Every time I think I'm conveying an adequate level of brutality for a story set in the Middle Ages, I read about something absolutely terrible that happened that I simply wouldn't have thought of. For example, yesterday I was reading Joseph and Frances Gies' Life in a Medieval Castle and came across this;

In the First Crusade, when the Turks besieged the Crusaders in the castle of Xerigordo near Nicaea and cut off their water supply, the beleaguered Christians suffered terrific hardships, drinking their horses' blood and each other's urine, and burying themselves in damp earth in hope of absorbing the moisture.

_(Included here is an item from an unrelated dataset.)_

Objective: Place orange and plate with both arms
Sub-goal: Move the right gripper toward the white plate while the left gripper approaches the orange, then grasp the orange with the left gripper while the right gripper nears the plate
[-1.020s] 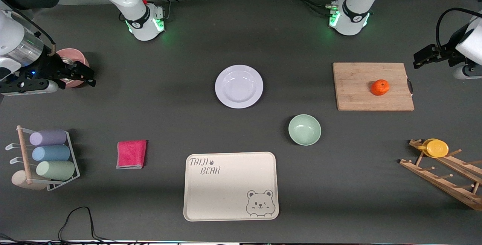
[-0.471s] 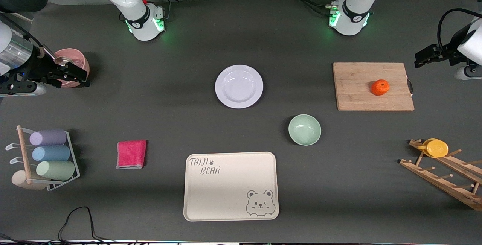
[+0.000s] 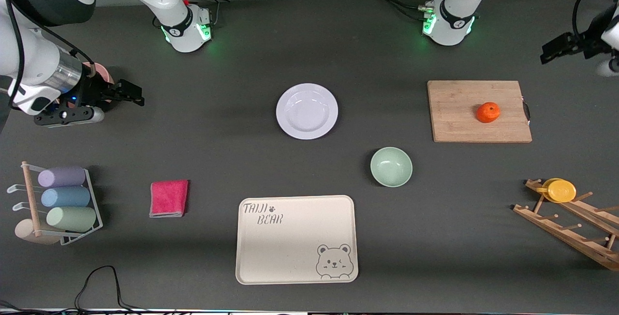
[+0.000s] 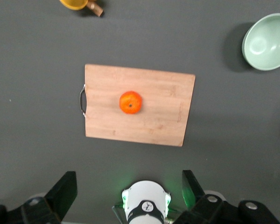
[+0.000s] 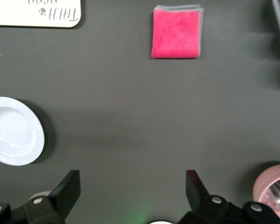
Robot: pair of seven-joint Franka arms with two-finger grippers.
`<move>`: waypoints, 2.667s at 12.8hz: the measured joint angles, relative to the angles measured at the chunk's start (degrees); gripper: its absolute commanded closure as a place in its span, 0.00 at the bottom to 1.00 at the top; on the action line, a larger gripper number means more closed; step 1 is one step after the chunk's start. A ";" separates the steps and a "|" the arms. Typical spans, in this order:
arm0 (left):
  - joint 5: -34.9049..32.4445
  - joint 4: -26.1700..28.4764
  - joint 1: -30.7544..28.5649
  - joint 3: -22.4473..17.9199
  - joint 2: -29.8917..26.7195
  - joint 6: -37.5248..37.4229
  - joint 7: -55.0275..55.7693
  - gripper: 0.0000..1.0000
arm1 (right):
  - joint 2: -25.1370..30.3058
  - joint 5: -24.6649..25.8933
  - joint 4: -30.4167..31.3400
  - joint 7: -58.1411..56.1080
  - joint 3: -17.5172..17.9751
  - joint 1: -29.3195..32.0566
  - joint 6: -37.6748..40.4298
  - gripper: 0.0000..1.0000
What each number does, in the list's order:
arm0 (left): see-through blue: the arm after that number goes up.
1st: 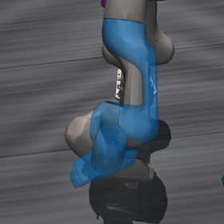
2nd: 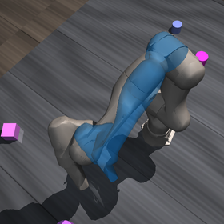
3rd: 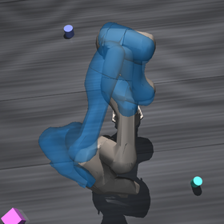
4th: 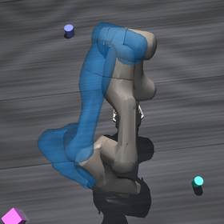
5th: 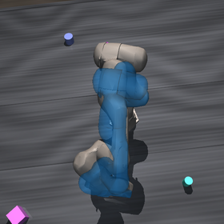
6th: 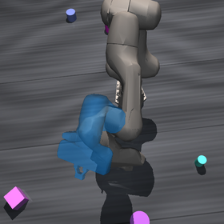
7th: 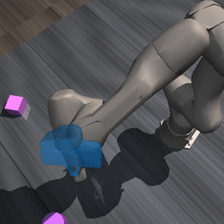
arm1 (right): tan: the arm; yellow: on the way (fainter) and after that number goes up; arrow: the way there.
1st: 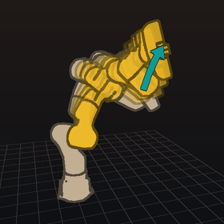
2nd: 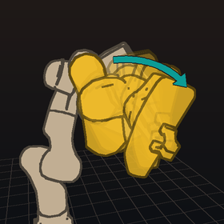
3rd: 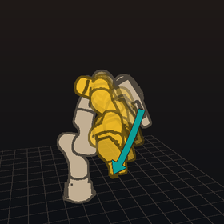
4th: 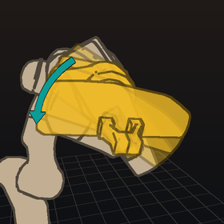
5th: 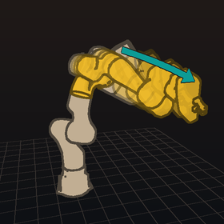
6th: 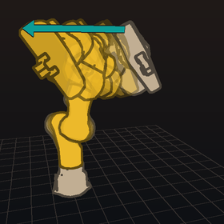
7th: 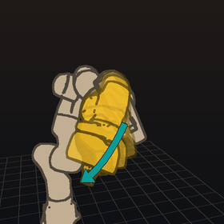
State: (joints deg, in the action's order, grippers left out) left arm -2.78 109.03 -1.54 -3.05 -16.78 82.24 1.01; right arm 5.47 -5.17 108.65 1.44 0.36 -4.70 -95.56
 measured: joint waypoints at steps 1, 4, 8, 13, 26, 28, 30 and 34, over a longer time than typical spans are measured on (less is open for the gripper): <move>-0.51 2.45 -0.05 -0.86 -2.71 -0.15 -0.67 0.00 | 0.00 -0.93 0.75 0.00 -0.04 0.00 0.00 0.00; -1.05 9.15 -0.10 -2.45 -8.32 -0.12 -1.47 0.00 | 0.26 -4.67 3.35 0.00 -0.06 -0.03 0.20 0.00; -1.79 14.87 -0.11 -3.08 -8.98 2.96 -1.48 0.00 | 0.77 -7.13 6.23 -0.01 0.15 -3.14 0.24 0.00; -3.56 30.68 -1.09 -4.82 -7.31 22.57 -2.47 0.00 | 0.98 -14.47 11.03 0.03 0.23 -4.24 -2.88 0.00; -2.16 39.44 -2.13 -4.69 20.12 58.08 -2.71 0.00 | -1.20 -38.94 25.21 -5.31 6.89 -5.01 -23.56 0.00; -1.02 39.48 -2.11 -4.58 20.71 58.34 -2.71 0.00 | -3.28 -41.94 25.67 -8.46 6.78 -4.94 -24.95 0.00; -0.89 39.48 -2.11 -4.56 21.87 59.85 -2.71 0.00 | -5.11 -43.17 25.65 -9.53 6.77 -4.94 -26.07 0.00; -0.86 39.36 -2.01 -4.28 22.67 60.22 -2.72 1.00 | -8.19 -47.62 25.80 -15.25 6.81 -5.04 -28.23 0.00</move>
State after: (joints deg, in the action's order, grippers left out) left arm -3.65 148.40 -3.55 -7.33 5.89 142.46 -1.71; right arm -2.72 -52.79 134.45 -13.81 7.18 -9.73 -123.80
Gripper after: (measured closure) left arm 0.300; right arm 0.000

After eight days without water the Christians surrendered, and were killed or sold as slaves.

It always amazes me how people still have relatively idyllic impressions of the Middle Ages, but then, I suspect a lot of people in this country have no real grasp of how horrible things are for a lot of people in the world even now.

By the way, this is the chess game shown in the latest Venia's Travels on my cheap glass chess board;

The last move was the transparent rook to the square next to the opaque king. The tipped over pawn is a queen.

I played against myself using old rules, which are, according to Wikipedia;

In early chess the moves of the pieces were:

* King: as now.
* Queen: one square diagonally, only.
* Bishop:
o In the version that went into Persia: two squares diagonally (no more or less), but could jump over a piece between
o In a version sometimes found in India in former times: two squares sideways or front-and-back (no more or less), but could jump over a piece between.
o In versions found in Southeast Asia: one square diagonally, or one square forwards.
* Knight: as now.
* Rook: as now.
* Pawn: one square forwards (not two), capturing one square diagonally forward; promoted to queen only.

I went with the first of the three types of bishop, which made the piece a lot like the knight. All together, the main difference with the game was that it went a lot slower. Even after victory was sure for the transparent side, it took forever to get checkmate. One can see the newer rules simply streamlined the game.

I've been playing chess almost nightly lately, but I haven't won a game in weeks. Though about half the time I lose because of the timer running out. I simply don't understand the point of blitz games--to me, the whole point of chess is the two opponents pitting strategy against one another. If one person makes a wrong decision because of time pressure, to me that's like getting a diminished version of a game. I know, I've complained about this before, so it's probably sounding like sour grapes, which is pretty much the reason I continue to agree to playing with a timer.